● AIM OF THE EXERCISE: Please reproduce the records below exactly, omitting any pictures they contain.

● EXERCISE DATA:
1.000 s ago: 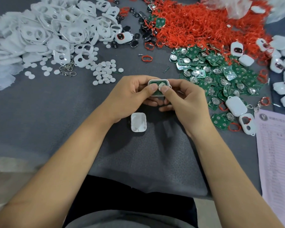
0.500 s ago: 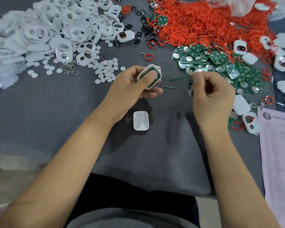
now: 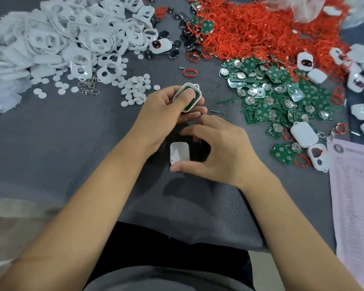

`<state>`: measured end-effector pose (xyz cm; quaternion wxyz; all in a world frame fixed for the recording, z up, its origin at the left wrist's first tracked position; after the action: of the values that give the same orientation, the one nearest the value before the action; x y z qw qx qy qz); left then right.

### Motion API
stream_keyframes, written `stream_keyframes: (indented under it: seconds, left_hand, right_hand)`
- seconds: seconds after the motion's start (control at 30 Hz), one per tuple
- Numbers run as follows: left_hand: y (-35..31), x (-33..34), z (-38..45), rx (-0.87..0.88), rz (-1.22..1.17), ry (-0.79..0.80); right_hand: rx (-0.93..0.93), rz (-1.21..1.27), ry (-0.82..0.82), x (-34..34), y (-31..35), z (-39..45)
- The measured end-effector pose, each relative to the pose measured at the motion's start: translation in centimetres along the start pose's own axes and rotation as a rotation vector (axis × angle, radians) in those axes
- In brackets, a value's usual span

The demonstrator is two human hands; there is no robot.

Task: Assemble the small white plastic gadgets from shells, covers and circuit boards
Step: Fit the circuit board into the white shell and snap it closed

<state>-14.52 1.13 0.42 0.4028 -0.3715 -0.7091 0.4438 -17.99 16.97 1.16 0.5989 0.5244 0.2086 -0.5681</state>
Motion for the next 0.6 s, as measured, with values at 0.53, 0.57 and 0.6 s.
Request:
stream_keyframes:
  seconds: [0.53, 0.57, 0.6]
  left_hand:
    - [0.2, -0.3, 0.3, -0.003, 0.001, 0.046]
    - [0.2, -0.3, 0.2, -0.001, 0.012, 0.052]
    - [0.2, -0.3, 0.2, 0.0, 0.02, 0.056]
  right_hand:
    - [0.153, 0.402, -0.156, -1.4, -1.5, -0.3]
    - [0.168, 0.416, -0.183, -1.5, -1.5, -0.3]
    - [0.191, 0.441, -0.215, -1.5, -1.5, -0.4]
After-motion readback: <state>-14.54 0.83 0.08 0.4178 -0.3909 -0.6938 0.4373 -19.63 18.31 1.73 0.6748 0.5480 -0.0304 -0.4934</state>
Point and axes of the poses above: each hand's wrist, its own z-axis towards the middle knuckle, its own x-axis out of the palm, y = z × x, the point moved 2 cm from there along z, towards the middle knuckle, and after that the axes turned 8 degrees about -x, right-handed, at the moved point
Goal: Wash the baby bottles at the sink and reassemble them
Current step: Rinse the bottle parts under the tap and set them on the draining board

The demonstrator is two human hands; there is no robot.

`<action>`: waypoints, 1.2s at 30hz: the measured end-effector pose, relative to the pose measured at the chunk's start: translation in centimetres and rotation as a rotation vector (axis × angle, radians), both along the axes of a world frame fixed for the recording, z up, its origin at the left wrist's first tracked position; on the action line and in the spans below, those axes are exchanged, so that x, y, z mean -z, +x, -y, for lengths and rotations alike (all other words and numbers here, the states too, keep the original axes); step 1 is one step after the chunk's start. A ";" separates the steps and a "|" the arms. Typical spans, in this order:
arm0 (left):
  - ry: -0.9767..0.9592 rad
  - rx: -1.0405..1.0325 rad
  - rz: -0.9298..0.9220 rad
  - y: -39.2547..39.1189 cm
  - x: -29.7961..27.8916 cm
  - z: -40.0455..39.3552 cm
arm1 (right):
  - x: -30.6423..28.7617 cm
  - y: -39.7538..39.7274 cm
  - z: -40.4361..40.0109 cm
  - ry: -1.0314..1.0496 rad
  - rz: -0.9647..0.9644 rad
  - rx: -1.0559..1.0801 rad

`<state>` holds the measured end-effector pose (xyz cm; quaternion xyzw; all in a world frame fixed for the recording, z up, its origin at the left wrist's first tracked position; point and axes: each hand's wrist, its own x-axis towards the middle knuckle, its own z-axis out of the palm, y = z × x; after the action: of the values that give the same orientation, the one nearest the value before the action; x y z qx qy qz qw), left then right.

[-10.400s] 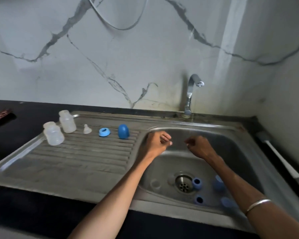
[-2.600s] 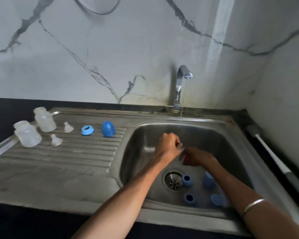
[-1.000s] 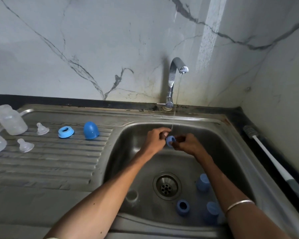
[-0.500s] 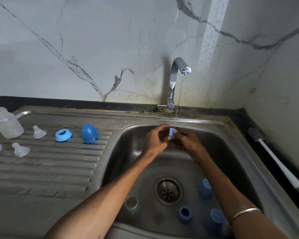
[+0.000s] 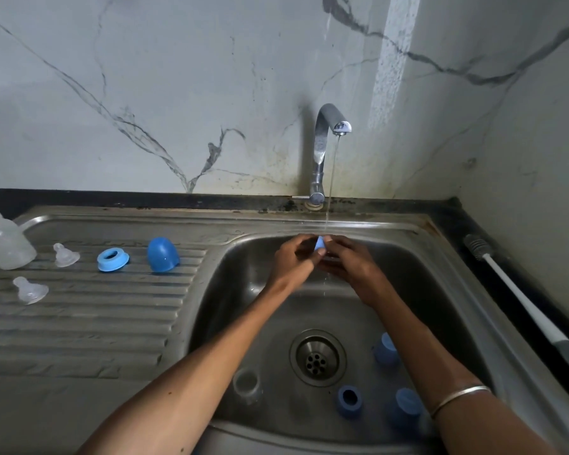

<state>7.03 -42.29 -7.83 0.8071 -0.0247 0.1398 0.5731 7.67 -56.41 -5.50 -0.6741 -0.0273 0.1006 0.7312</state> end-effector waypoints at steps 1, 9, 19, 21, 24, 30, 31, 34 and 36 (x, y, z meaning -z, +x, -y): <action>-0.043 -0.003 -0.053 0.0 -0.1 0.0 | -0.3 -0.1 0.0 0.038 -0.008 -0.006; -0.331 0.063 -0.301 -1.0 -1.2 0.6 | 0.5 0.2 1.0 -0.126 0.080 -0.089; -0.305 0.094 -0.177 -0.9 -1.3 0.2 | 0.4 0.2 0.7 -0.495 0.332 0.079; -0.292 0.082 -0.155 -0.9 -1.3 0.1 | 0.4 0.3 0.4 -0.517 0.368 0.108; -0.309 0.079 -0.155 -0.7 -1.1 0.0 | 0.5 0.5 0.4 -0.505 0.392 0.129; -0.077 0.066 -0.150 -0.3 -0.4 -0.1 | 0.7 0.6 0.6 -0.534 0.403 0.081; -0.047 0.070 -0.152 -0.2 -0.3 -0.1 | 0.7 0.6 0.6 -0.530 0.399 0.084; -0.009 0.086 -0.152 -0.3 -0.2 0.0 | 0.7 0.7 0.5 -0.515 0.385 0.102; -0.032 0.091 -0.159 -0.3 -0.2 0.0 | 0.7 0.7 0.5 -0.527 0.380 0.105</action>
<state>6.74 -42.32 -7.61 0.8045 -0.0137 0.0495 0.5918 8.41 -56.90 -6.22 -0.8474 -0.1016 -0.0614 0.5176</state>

● RESULT FOR THIS EXERCISE:
1.000 s ago: 
0.500 s ago: 
now: 

`<state>`: measured end-effector pose (xyz cm; quaternion wxyz; all in a world frame fixed for the recording, z up, its origin at the left wrist's first tracked position; after the action: of the values that give the same orientation, the one nearest the value before the action; x y z qw qx qy qz); left then right.

### Motion API
stream_keyframes, written `stream_keyframes: (indented under it: seconds, left_hand, right_hand)`
- seconds: seconds after the motion's start (control at 30 Hz), one per tuple
- Numbers run as follows: left_hand: y (-35..31), x (-33..34), z (-38..45), rx (-0.87..0.88), rz (-1.22..1.17), ry (-0.79..0.80); right_hand: rx (-0.93..0.93), rz (-1.21..1.27), ry (-0.82..0.82), x (-34..34), y (-31..35), z (-39..45)
- The measured end-effector pose, each relative to the pose measured at the motion's start: translation in centimetres along the start pose's own axes and rotation as a rotation vector (axis × angle, radians) in those axes
- In brackets, a value's usual span

The demonstrator is two human hands; there is no robot.

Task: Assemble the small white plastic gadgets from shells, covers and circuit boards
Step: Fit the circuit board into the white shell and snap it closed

<state>-14.52 1.13 0.42 0.4028 -0.3715 -0.7091 0.4438 -17.99 16.97 1.16 0.5989 0.5244 0.2086 -0.5681</state>
Motion for the next 0.6 s, as measured, with values at 0.53, 0.57 and 0.6 s.
Request:
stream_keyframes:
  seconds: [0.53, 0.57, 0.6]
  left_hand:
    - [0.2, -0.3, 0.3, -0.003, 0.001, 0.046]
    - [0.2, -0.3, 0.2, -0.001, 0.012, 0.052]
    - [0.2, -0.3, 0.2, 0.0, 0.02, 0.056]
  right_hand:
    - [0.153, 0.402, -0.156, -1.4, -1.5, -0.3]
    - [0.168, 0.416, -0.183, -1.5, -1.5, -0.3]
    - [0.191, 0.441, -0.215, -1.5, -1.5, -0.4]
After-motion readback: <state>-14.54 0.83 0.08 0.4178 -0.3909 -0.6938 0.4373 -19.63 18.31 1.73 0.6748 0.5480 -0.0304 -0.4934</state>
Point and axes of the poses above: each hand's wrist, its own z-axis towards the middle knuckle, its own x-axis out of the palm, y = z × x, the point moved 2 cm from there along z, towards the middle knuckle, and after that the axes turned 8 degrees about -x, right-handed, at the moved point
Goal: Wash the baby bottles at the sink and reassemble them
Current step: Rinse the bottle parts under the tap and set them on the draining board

The demonstrator is two human hands; there is no robot.

`<action>`: waypoints, 1.2s at 30hz: the measured end-effector pose, relative to the pose measured at the chunk's start: translation in centimetres and rotation as a rotation vector (axis × angle, radians), both along the axes of a world frame fixed for the recording, z up, its origin at the left wrist's first tracked position; on the action line and in the spans below, those axes are exchanged, so that x, y, z mean -z, +x, -y, for lengths and rotations alike (all other words and numbers here, the states too, keep the original axes); step 1 is one step after the chunk's start. A ";" separates the steps and a "|" the arms. Typical spans, in this order:
arm0 (left):
  - ry: -0.9767..0.9592 rad
  - rx: -1.0405..1.0325 rad
  - rz: -0.9298..0.9220 rad
  - y: -39.2547..39.1189 cm
  - x: -29.7961..27.8916 cm
  - z: -40.0455..39.3552 cm
arm1 (right):
  - x: -30.6423..28.7617 cm
  - y: -39.7538..39.7274 cm
  - z: -40.4361..40.0109 cm
  - ry: -1.0314..1.0496 rad
  - rz: -0.9647..0.9644 rad
  - rx: -1.0559..1.0801 rad

`<state>` holds the measured end-effector pose (xyz cm; quaternion xyzw; all in a world frame fixed for the recording, z up, its origin at the left wrist's first tracked position; point and axes: each hand's wrist, its own x-axis towards the middle knuckle, its own z-axis out of the palm, y = z × x; after the action: of the values that give the same orientation, the one nearest the value before the action; x y z qx qy qz qw), left then right.

[-10.400s] 
[-2.600s] 
[-1.000s] 
[-0.500s] 
[+0.000s] 

<state>7.03 -42.29 -7.83 0.8071 -0.0247 0.1398 0.5731 7.67 -56.41 -5.50 -0.6741 -0.0273 0.1006 0.7312</state> end-effector waypoints at steps 1, 9, 19, 21, 24, 30, 31, 34 and 36 (x, y, z meaning -z, +x, -y): <action>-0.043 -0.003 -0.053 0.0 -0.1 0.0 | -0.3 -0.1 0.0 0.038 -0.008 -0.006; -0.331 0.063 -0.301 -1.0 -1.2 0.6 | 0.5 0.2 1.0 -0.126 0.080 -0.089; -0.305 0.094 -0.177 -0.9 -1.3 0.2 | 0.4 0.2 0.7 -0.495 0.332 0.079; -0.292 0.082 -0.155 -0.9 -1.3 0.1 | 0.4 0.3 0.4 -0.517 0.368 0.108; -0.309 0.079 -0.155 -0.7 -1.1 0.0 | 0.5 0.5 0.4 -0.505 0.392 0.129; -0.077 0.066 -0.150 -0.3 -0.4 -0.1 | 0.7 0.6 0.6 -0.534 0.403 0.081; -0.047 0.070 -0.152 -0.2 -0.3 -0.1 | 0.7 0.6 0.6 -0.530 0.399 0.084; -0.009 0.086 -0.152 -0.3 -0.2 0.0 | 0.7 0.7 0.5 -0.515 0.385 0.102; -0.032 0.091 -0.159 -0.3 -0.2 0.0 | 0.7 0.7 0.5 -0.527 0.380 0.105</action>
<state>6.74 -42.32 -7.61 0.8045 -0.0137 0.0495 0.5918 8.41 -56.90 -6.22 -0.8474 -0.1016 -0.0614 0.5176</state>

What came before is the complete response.